In another example of cognitive bias, when I was 19 I did two weeks of fluency shaping therapy and then another week when I was 22. I learned to talk fluently in the speech clinic. I loved the relaxed, confident-sounding, fluent speech, but I couldn’t transfer it to conversations outside of the speech clinic. When I was 28 I started speech therapy with a brand-new Ph.D. speech-language pathologist who’d written her dissertation on stuttering. Twice a week for an hour she told me that as a severe adult stutterer I would never be able to talk fluently, and that I had to change my career plans and goals in life to not have to talk. I kept saying, “But at another speech clinic they taught me to talk! I want to work on that!” To me, fluency shaping proved that I could talk, but I needed more than three weeks of therapy. To her, my inability to talk fluently proved that fluency shaping was smoke and mirrors. We each interpreted my earlier experiences according to our biases.
OK, my headline isn’t quite right. Having a Ph.D. make people biased, not stupid. It’s only to the rest of us that they look stupid. Experts tend to join groups of other experts and mold their beliefs to fit the group; experts tend to know something about a subject and then look for information that supports their existing knowledge and reject information that challenges their existing knowledge; and experts tend to think that they are more capable or effective than they actually are.
Non-experts, in contrast, tend to think for themselves, look at new information objectively, and to not think of themselves as being capable of doing things they can’t do. On the runway in Tenerife, the pilot and co-pilot agreed with each other, ignored a radio conversation between the Pan Am pilot and the control tower, and thought they could take off safely despite being unable to see into the fog. The flight engineer, in contrast, thought for himself, paid attention to the radio exchange, and was apprehensive about taking off in heavy fog.
Cognitive biases explain general reasons why stuttering experts are often wrong, but don’t explain specifically why the consensus agreement of stuttering experts is to recommend indirect therapy for preschool children and stuttering modification therapy for older children and adults, both of which have been proven ineffective, and to disparage evidence-based, effective treatments.

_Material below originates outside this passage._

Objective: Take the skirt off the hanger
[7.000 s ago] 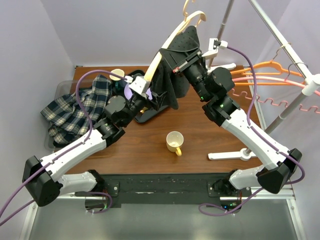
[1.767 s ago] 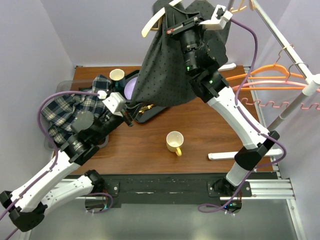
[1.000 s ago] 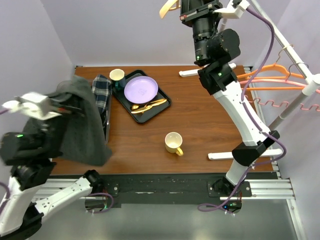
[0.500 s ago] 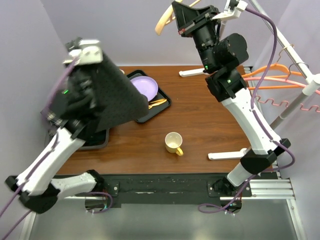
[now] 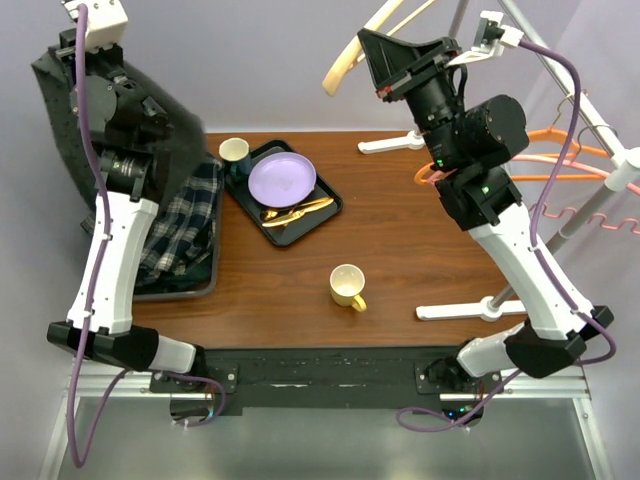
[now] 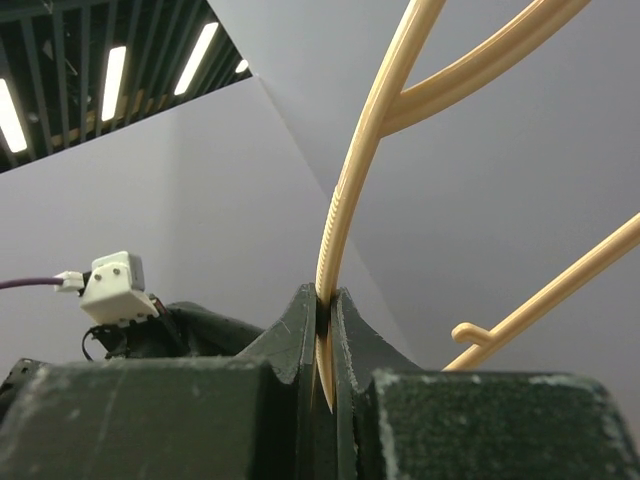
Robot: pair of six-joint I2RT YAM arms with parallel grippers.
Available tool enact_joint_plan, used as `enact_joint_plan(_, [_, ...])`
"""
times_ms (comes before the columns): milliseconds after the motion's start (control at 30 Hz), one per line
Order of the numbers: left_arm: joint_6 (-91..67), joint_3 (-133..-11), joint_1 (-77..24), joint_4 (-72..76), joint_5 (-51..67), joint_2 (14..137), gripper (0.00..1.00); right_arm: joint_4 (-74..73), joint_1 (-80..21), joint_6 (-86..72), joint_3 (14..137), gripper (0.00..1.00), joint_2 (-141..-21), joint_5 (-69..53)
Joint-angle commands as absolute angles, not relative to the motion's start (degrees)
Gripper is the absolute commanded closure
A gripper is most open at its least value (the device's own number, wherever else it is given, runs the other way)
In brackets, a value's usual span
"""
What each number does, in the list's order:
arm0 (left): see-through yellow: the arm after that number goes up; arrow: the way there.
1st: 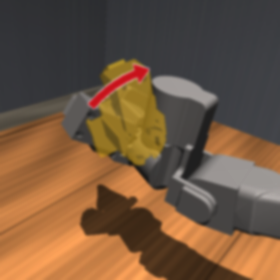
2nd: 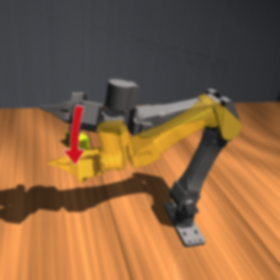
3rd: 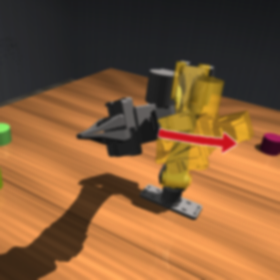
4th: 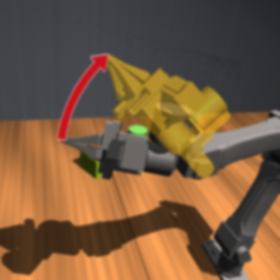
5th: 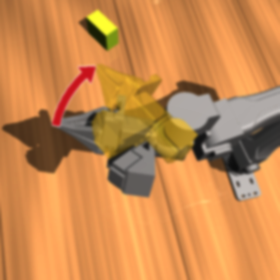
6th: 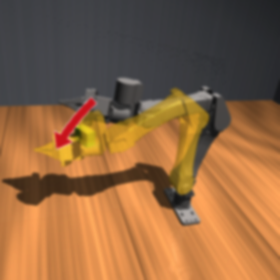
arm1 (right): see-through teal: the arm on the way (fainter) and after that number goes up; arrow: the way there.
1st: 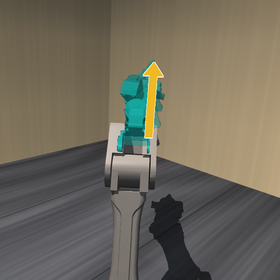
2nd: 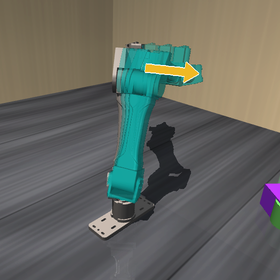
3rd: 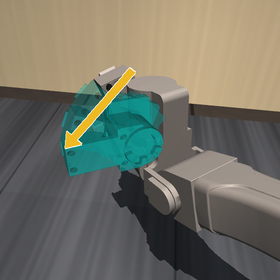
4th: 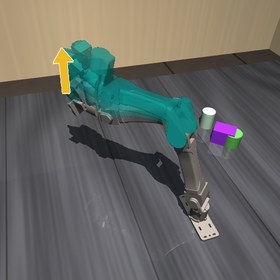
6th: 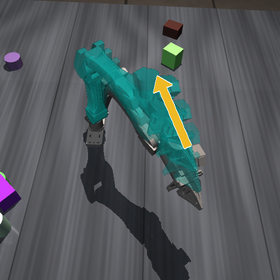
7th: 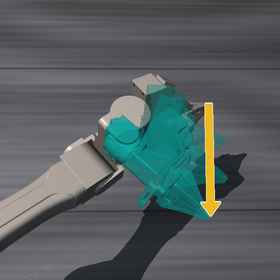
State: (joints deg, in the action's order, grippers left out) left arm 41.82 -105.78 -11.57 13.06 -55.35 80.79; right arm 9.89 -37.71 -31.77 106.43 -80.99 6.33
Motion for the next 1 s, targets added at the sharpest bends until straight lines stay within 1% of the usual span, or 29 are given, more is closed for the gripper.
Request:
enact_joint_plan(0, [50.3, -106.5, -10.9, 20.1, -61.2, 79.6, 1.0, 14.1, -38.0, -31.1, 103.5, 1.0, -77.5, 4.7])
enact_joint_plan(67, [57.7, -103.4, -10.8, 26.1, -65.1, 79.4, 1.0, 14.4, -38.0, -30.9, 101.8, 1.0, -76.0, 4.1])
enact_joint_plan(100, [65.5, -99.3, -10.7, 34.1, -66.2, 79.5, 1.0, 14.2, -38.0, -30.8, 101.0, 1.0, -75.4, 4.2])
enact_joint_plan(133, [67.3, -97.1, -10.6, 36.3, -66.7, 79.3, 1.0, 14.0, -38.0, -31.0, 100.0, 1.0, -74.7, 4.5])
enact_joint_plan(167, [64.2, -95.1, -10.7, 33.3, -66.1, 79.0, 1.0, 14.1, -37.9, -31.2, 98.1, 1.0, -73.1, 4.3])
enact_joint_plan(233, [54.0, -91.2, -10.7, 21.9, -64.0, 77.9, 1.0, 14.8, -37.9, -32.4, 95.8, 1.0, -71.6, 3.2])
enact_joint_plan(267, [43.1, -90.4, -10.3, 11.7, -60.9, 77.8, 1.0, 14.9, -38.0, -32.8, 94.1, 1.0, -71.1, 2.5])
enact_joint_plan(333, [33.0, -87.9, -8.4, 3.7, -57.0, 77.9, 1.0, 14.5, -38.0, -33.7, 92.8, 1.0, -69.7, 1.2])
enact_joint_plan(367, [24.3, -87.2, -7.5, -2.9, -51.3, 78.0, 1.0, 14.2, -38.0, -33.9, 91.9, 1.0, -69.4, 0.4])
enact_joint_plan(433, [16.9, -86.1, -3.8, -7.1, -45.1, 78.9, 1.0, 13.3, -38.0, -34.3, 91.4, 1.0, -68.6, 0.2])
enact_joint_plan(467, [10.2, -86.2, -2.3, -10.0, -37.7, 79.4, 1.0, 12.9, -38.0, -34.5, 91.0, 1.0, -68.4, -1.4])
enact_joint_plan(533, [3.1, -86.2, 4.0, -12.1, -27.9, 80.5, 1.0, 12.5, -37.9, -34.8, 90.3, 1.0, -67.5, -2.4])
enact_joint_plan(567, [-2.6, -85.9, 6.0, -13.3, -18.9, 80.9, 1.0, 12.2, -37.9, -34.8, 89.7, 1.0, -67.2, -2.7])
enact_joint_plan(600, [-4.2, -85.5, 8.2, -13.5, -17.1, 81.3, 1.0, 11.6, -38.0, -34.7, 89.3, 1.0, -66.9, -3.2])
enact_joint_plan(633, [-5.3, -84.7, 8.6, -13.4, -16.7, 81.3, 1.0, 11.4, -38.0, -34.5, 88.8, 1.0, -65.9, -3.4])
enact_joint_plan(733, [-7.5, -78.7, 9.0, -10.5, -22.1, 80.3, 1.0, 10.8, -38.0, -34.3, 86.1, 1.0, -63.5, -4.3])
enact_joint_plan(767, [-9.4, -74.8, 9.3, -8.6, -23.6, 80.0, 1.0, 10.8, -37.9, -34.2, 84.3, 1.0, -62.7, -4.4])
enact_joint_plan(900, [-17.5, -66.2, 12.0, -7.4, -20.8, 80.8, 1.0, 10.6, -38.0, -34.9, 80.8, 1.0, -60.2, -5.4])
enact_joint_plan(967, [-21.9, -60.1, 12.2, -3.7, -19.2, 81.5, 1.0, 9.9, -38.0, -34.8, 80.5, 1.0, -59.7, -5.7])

For an explanation of this, see my blog post Stuttering Experts Are the Used Car Salesmen of Speech Pathology.
[…] The Ph.D. Effect: How Too Much Education Makes People Stupid […]

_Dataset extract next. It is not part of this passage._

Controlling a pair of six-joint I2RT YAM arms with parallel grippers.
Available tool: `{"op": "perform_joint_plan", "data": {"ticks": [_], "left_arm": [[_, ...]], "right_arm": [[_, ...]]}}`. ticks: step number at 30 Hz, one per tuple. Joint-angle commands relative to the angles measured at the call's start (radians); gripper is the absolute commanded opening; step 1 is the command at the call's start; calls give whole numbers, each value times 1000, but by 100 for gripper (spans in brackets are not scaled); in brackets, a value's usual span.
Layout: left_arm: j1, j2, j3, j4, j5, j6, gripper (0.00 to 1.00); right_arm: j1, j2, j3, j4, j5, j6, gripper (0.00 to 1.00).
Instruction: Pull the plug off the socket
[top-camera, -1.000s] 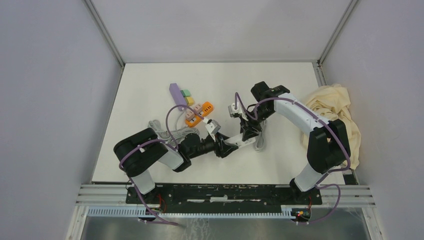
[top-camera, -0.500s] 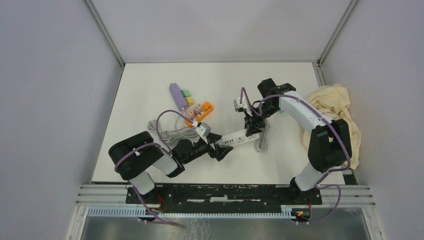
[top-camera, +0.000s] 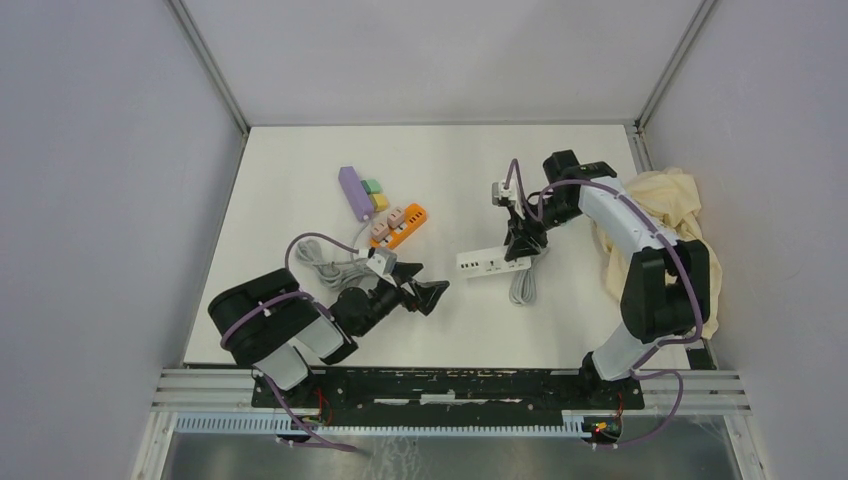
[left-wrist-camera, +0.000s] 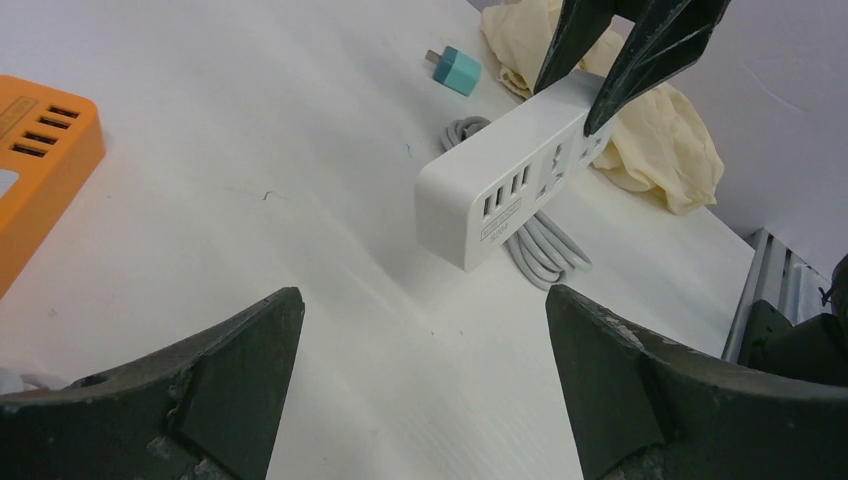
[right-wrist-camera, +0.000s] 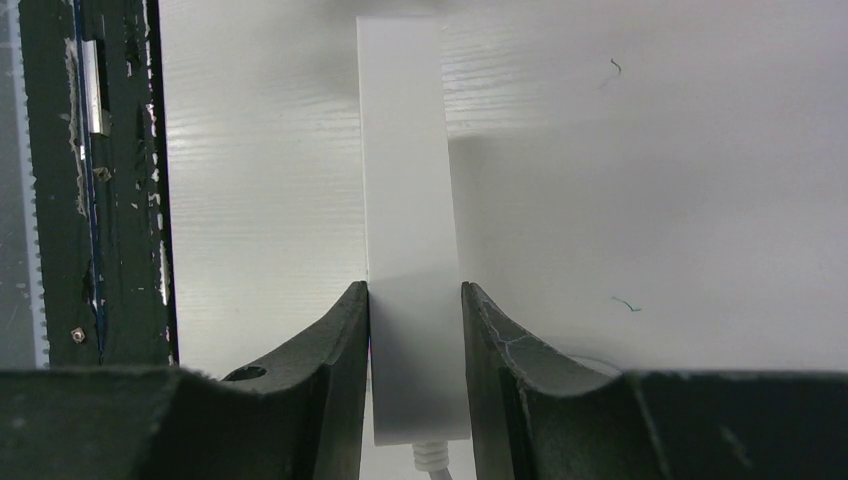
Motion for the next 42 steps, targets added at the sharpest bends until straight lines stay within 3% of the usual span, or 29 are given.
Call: {"op": "perform_joint_plan", "data": {"ticks": [1,12,25,28,31,34,37,42], "left_arm": [[7,-26,-17,107,-60,-28,97],[7,-36,-32,113,-98,-37,97],[8,-41,-36,113,-104,-40,97],[7,-41,-37,112,-105,-41,97],[8,-39,-35,112,-101,-42,97],[8,-36,-33,112,-99,-42,97],[8,-37,-34,112,-99,-43,97],[8,-33,-32,112,-97,-43,97]], "right_arm": [[-48,-49,52,-7,-68,9,0],[-121,-62,38,93,-73,139,0],[-185,-66,-19,330,-39,383,0],[-198,-72,-51,454,-12,510,0],[-198,-75,-135,730,86,744,0],[-193,-42,-213,1046,312,980,0],[-172,27,-208,1201,517,1086,0],[-168,172,-135,1358,719,1195,0]]}}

The Tenerife disaster could never happen in Australia, for the same reason it occured in the cockpit of a Dutch – crewed aircraft.
Why?
Cultural differences. Australia is an egalitarian society. An Aussie F/Engineer would have corrected the Captain’s situational UN-awareness….with the irreverent implication of imminent engine-shutdown should the Captain fail to respond immediately.
Good humoured ‘Cockpit Resource Management’ was standard practice by Australian Airline Pilots long before it became a MLA (Multi-Letter-Acronym)
The properly-credentialled Speech Pathologist did nothing for my stutter… but the (un)qualified Hypnotherapist ‘gave’ me my Pilot Certificate.
In their wisdom they have become fools.